**EXERCISE AIM**
Copying rule for the data below: pictures stay out, and only the lines from the one with "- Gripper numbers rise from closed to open" down to the one with "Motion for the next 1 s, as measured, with", inclusive, are repeated exactly.

* * * *

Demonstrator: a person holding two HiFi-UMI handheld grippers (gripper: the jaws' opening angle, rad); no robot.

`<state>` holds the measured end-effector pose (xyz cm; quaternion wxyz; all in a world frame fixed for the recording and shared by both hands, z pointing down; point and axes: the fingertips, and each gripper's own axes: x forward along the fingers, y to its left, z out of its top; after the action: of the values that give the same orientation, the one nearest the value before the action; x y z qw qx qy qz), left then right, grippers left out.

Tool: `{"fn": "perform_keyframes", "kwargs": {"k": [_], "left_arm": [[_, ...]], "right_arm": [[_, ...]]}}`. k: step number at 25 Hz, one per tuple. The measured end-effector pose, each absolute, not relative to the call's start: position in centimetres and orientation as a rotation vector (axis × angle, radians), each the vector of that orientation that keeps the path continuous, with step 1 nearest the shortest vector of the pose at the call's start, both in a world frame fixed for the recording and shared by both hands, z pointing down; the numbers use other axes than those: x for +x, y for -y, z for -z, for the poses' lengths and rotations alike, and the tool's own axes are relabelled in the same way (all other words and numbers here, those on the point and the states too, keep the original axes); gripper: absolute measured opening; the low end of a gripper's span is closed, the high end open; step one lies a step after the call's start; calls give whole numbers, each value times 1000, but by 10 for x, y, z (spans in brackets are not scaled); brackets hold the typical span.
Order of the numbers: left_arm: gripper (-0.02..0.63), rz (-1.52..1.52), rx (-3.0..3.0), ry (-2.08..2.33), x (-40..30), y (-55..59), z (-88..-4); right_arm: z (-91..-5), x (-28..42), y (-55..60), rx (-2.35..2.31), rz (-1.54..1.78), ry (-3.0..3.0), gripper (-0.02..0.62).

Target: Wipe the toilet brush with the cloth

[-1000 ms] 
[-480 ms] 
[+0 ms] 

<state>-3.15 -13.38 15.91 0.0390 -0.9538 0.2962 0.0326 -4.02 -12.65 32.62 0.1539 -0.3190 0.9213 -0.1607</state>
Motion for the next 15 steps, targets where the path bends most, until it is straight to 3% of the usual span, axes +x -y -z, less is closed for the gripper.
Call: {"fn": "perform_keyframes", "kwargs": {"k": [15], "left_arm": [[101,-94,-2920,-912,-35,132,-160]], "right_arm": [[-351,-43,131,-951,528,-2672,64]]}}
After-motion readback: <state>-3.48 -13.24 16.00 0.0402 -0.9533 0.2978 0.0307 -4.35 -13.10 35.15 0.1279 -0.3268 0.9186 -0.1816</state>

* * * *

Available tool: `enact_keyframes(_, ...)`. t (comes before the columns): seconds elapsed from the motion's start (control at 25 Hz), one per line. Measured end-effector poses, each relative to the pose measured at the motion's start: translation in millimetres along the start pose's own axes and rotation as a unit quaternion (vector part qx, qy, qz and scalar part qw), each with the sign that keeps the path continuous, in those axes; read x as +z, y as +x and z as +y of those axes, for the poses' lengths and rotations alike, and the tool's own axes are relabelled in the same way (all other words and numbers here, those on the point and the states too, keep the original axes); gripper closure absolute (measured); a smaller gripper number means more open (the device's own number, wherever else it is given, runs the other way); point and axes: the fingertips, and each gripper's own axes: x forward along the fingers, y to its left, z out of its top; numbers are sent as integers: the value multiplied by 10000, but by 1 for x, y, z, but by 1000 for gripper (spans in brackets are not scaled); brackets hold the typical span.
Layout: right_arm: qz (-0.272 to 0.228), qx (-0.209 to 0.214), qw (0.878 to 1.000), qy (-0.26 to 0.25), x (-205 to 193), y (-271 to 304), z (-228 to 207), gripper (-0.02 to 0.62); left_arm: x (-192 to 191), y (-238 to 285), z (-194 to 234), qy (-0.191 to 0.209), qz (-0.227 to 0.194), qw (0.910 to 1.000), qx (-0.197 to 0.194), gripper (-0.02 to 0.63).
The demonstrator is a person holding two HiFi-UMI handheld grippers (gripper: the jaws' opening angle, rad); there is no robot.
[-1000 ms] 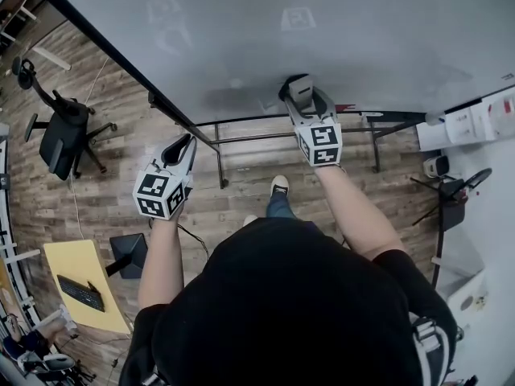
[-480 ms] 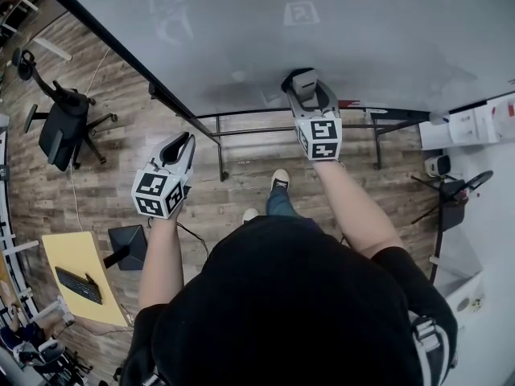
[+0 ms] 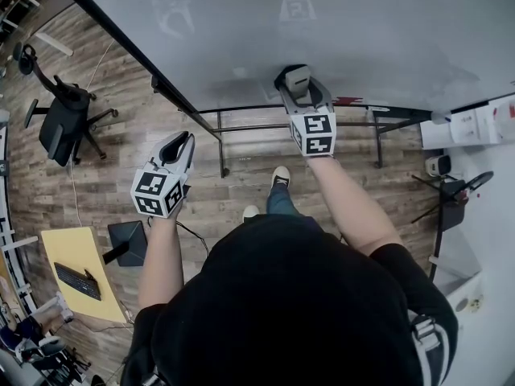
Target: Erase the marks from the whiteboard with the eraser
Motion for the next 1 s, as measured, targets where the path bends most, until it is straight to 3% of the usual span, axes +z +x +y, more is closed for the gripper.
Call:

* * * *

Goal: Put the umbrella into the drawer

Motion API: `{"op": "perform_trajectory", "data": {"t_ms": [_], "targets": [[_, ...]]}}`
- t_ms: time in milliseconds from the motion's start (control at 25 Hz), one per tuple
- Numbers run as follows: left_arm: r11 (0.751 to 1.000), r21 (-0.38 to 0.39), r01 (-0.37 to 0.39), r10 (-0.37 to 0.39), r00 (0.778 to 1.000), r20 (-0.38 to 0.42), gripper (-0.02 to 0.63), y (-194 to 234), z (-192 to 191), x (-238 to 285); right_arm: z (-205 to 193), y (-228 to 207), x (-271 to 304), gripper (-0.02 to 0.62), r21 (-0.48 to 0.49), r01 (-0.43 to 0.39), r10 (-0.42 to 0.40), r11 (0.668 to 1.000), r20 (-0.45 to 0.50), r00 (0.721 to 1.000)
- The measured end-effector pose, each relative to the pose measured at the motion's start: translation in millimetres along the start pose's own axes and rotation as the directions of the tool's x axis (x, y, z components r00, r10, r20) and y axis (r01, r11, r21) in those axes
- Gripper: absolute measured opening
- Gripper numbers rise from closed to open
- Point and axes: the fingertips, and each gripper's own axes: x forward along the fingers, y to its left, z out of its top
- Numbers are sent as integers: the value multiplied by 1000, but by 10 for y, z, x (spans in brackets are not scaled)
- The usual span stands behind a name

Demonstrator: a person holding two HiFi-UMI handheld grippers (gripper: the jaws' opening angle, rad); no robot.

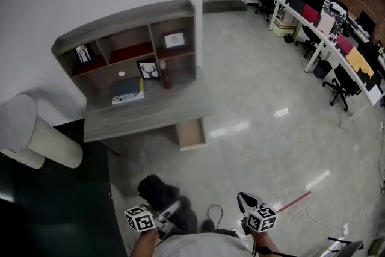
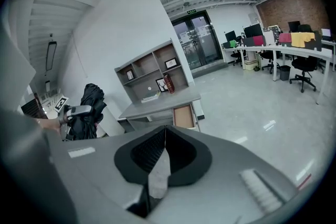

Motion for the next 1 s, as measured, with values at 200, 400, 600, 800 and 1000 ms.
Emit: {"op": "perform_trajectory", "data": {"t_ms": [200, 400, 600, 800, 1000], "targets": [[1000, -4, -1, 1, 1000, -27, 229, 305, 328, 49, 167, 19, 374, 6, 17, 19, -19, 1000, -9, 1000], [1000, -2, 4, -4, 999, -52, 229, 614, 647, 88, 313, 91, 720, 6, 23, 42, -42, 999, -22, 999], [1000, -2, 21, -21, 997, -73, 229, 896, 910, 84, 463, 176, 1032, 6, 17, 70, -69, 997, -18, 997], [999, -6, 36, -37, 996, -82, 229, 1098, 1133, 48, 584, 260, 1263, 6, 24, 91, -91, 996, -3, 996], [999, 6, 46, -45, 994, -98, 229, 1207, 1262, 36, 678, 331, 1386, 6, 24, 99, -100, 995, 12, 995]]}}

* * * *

**RESULT**
- Gripper numbers rise from closed to open
- Point and axes: the fingertips, and each gripper's own axes: x forward along the fingers, y to its left, z out of its top
- Numbers are sent as integers: the value multiplied by 1000, but by 10 for y, z, x (spans in brackets are not scaled)
- The usual span stands behind a name

Demonstrator: a person holding two HiFi-UMI handheld grippers (gripper: the jaws' opening angle, rad); no robot.


Motion for the next 1 s, as measured, with values at 200, 400, 600, 800 and 1000 ms.

The exercise was answered completely.